On Sun, Nov 14, 2021 at 07:54:07AM -0800, Paul E. McKenney wrote:
> On Fri, Nov 12, 2021 at 10:43:15PM -0500, Waiman Long wrote:
> > On 11/12/21 00:44, Feng Tang wrote:
> > > On Thu, Nov 11, 2021 at 06:43:11AM -0800, Paul E. McKenney wrote:
> > > > On Thu, Nov 11, 2021 at 12:57:03PM +0800, Feng Tang wrote:
> > > > > On Wed, Nov 10, 2021 at 05:17:31PM -0500, Waiman Long wrote:
> > > > > > Since commit db3a34e17433 ("clocksource: Retry clock read if long delays
> > > > > > detected") and commit 2e27e793e280 ("clocksource: Reduce clocksource-skew
> > > > > > threshold"), it is found that tsc clocksource fallback to hpet can
> > > > > > sometimes happen on both Intel and AMD systems especially when they are
> > > > > > running stressful benchmarking workloads. Of the 23 systems tested with
> > > > > > a v5.14 kernel, 10 of them have switched to hpet clock source during
> > > > > > the test run.
> > > > > > 
> > > > > > The result of falling back to hpet is a drastic reduction of performance
> > > > > > when running benchmarks.
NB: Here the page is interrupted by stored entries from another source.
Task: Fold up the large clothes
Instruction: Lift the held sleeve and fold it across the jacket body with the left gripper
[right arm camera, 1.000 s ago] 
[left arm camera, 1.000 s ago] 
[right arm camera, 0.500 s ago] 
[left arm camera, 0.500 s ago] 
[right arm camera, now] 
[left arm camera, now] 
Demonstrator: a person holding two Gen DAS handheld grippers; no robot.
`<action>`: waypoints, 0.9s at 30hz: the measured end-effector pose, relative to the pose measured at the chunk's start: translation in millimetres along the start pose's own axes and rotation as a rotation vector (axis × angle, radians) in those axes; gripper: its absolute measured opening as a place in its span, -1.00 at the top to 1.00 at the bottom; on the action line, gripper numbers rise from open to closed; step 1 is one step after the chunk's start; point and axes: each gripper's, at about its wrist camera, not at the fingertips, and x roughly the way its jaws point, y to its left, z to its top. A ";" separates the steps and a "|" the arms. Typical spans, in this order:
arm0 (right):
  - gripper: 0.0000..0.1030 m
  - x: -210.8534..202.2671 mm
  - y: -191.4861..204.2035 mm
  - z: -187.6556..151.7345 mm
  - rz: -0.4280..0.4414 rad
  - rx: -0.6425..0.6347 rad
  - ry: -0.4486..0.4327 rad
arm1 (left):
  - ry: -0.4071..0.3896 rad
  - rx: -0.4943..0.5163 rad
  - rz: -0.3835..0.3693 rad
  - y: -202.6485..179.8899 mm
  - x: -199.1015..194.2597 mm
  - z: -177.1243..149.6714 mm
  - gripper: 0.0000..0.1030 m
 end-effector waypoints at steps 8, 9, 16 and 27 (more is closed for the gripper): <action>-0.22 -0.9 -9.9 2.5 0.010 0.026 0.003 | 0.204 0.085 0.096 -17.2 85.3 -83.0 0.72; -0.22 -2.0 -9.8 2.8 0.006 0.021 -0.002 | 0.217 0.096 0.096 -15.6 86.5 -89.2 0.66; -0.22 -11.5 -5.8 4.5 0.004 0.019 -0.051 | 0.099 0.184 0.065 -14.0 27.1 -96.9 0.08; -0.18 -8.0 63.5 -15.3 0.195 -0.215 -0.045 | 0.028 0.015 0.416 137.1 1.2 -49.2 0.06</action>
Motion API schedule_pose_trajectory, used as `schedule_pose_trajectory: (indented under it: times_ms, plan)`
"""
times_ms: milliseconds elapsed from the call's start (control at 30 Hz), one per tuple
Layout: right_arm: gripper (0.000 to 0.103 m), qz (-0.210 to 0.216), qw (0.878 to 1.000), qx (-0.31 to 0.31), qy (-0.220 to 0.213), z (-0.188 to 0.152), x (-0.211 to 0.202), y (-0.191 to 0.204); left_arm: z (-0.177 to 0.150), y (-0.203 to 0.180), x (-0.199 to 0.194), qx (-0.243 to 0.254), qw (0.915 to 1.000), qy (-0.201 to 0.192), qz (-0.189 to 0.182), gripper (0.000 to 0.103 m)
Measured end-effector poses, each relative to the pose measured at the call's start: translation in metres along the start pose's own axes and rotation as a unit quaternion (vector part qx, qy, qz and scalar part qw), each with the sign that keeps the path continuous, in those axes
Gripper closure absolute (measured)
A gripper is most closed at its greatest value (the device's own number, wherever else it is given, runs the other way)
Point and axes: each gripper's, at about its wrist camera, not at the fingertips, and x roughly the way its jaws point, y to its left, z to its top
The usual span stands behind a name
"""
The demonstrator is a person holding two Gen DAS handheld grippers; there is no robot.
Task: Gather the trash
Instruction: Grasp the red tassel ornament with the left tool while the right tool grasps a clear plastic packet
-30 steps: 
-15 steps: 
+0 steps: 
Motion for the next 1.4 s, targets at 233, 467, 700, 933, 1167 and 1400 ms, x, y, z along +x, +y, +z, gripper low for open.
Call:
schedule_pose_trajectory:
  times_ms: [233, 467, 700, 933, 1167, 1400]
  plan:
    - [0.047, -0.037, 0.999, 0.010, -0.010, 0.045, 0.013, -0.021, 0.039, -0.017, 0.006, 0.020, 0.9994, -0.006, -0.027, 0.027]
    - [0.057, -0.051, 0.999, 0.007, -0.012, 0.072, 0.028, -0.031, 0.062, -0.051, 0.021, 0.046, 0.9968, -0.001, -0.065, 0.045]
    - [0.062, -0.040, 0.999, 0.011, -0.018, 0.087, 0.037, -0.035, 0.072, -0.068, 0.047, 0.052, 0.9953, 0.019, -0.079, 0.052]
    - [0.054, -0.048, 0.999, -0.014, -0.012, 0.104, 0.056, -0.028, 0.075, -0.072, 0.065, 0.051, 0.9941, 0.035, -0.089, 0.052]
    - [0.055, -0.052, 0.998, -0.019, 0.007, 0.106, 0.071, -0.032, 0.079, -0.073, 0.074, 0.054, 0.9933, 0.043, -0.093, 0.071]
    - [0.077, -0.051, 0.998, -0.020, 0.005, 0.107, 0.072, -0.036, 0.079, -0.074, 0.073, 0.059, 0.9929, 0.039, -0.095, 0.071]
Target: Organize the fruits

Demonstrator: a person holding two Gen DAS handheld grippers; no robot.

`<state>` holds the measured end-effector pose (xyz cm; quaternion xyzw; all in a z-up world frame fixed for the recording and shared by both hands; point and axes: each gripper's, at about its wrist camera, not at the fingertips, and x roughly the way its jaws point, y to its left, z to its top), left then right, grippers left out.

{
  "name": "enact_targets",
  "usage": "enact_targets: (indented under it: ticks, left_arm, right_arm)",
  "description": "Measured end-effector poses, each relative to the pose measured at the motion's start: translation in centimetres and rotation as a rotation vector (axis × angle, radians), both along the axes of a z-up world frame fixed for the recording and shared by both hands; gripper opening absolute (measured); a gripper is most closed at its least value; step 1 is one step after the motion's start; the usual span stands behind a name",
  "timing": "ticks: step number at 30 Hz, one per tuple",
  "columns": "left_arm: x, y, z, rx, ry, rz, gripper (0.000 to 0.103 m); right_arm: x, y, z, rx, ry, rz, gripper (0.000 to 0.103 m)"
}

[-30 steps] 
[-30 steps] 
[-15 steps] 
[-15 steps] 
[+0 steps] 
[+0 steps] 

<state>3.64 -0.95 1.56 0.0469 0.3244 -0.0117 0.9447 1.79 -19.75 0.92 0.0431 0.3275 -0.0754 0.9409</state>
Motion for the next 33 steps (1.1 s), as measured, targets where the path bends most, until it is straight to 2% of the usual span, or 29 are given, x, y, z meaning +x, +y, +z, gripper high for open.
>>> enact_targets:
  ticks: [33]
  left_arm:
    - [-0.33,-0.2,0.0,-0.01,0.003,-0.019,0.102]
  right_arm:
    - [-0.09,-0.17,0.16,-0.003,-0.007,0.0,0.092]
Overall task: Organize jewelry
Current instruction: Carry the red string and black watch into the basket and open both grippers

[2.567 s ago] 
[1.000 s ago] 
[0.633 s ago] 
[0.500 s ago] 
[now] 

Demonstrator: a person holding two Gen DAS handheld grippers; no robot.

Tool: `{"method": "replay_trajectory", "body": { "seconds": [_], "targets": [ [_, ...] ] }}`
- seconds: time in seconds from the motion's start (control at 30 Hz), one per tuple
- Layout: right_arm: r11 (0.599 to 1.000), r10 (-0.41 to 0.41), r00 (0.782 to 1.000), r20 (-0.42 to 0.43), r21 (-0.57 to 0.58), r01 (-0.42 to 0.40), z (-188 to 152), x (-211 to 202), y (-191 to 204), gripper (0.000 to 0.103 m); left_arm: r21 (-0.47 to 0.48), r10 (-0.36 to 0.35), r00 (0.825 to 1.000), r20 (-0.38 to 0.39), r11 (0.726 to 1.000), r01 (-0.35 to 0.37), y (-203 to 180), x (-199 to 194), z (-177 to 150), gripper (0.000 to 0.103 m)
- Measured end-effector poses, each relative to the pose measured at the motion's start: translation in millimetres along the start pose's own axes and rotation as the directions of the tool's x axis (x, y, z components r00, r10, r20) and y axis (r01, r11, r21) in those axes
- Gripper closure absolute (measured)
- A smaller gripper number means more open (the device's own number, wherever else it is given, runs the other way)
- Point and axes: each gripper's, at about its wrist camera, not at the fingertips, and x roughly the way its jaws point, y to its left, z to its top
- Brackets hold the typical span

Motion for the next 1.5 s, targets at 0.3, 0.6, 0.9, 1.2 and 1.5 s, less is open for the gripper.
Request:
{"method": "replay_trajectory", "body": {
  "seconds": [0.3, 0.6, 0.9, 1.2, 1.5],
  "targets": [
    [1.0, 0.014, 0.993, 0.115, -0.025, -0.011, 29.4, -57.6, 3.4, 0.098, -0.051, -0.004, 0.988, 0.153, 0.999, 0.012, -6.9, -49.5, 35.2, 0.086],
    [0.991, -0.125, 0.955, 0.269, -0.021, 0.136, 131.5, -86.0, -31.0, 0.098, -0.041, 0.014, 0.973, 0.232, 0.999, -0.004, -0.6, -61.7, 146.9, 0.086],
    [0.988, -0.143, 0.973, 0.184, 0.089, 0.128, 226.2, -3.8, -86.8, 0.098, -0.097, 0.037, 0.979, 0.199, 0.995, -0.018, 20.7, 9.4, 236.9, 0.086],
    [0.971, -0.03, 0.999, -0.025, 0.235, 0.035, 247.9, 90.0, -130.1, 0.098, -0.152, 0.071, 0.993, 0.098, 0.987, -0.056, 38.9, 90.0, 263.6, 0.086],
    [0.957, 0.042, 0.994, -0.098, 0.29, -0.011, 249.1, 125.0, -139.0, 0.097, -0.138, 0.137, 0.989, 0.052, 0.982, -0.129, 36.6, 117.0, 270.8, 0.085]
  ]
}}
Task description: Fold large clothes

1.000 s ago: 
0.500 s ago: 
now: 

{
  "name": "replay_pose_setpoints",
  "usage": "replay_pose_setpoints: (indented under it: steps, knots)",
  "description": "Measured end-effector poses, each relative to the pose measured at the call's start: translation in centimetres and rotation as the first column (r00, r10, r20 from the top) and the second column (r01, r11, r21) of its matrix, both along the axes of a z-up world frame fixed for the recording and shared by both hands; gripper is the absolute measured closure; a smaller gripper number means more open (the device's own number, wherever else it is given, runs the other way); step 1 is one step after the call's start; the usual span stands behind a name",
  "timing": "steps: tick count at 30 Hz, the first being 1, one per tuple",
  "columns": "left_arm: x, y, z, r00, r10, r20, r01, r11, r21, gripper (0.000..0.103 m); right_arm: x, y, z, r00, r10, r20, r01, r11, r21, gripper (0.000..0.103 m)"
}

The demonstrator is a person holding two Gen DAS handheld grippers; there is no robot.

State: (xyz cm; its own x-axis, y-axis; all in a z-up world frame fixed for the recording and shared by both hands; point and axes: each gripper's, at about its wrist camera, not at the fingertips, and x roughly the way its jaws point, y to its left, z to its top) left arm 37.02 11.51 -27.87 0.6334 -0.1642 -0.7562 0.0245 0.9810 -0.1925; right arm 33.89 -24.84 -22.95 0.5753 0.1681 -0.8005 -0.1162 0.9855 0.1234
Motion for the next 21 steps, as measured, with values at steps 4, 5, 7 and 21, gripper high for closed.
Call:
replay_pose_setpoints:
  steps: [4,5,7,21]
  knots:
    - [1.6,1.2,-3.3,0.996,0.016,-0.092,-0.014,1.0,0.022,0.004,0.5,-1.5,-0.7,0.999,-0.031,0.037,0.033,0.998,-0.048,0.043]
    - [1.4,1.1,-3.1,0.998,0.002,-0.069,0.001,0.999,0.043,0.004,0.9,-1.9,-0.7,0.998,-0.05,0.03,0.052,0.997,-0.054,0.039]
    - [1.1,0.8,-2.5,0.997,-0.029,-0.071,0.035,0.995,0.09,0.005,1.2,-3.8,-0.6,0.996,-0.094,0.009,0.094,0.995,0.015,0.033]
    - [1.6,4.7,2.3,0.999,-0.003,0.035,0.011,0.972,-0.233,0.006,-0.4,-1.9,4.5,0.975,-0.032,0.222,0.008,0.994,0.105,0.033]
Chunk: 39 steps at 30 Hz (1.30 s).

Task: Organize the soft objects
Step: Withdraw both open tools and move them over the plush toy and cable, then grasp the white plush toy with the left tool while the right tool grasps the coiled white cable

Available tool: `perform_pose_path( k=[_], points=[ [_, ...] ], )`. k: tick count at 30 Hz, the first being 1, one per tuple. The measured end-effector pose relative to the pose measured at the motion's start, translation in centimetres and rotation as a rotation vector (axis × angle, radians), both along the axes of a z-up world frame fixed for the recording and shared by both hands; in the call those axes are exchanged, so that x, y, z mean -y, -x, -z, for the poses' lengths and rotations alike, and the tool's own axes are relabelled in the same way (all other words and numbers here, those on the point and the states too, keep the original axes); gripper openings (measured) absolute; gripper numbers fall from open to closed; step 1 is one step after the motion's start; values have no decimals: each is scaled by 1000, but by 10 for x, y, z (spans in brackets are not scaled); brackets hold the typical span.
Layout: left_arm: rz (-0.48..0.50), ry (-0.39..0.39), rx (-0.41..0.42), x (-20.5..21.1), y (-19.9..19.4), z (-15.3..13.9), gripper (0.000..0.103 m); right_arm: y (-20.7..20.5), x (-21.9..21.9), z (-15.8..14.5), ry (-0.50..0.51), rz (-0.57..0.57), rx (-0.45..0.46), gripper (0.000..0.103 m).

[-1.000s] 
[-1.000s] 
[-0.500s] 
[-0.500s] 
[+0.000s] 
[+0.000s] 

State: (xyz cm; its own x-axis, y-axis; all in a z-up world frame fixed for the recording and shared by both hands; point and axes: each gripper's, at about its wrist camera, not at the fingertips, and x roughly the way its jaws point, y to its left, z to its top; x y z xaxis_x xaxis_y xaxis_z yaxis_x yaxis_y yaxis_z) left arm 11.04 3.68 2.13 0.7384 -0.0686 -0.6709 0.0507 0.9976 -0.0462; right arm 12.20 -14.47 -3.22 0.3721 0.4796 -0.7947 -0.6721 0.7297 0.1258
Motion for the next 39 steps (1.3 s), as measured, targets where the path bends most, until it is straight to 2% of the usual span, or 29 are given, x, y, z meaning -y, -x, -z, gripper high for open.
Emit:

For example, the fio performance tests can
> > > > > > drop up to 70% whereas the iperf3 performance can drop up to 80%.
> > > > > > 
> > > > > > 4 hpet fallbacks happened during bootup. They were:
> > > > > > 
> > > > > >    [    8.749399] clocksource: timekeeping watchdog on CPU13: hpet read-back delay of 263750ns, attempt 4, marking unstable
> > > > > >    [   12.044610] clocksource: timekeeping watchdog on CPU19: hpet read-back delay of 186166ns, attempt 4, marking unstable
> > > > > >    [   17.336941] clocksource: timekeeping watchdog on CPU28: hpet read-back delay of 182291ns, attempt 4, marking unstable
> > > > > >    [   17.518565] clocksource: timekeeping watchdog on CPU34: hpet read-back delay of 252196ns, attempt 4, marking unstable
> > > > > > 
> > > > > > Other fallbacks happen when the systems were running stressful
> > > > > > benchmarks. For example:
> > > > > > 
> > > > > >    [ 2685.867873] clocksource: timekeeping watchdog on CPU117: hpet read-back delay of 57269ns, attempt 4, marking unstable
> > > > > >    [46215.471228] clocksource: timekeeping watchdog on CPU8: hpet read-back delay of 61460ns, attempt 4, marking unstable
> > > > > > 
> > > > > > Commit 2e27e793e280 ("clocksource: Reduce clocksource-skew threshold"),
> > > > > > changed the skew margin from 100us to 50us. I think this is too small
> > > > > > and can easily be exceeded when running some stressful workloads on
> > > > > > a thermally stressed system.  So it is switched back to 100us. On
> > > > > > the other hand, it doesn't look like we need to increase the minimum
> > > > > > uncertainty margin. So it is kept the same at 100us too.
> > > > > > 
> > > > > > Even a maximum skew margin of 100us may be too small in for some systems
> > > > > > when booting up especially if those systems are under thermal stress. To
> > > > > > eliminate the case that the large skew is due to the system being too
> > > > > > busy slowing down the reading of both the watchdog and the clocksource,
> > > > > > a final check is done by reading watchdog time again and comparing the
> > > > > > consecutive watchdog timing read delay against WATCHDOG_MAX_SKEW/2. If
> > > > > > that delay exceeds the limit, we assume that the system is just too
> > > > > > busy. A warning will be printed to the console and the watchdog check
> > > > > > is then skipped for this round. For example:
> > > > > > 
> > > > > >    [    8.789316] clocksource: timekeeping watchdog on CPU13: hpet consecutive read-back delay of 174541ns, system too busy
> > > > > 
> > > > > I think it may be better to add more details about the root cause, other
> > > > > than that it looks good to me, as we tested similar patch on our test
> > > > > platforms.
> > > > > 
> > > > > Reviewed-by: Feng Tang <feng.tang@intel.com>
> > > > Thank you both!
> > > > 
> > > > I agree on the bit about root cause.  Would it make sense to compare the
> > > > difference between HPET reads 1 and 2 (containing the read of the TSC)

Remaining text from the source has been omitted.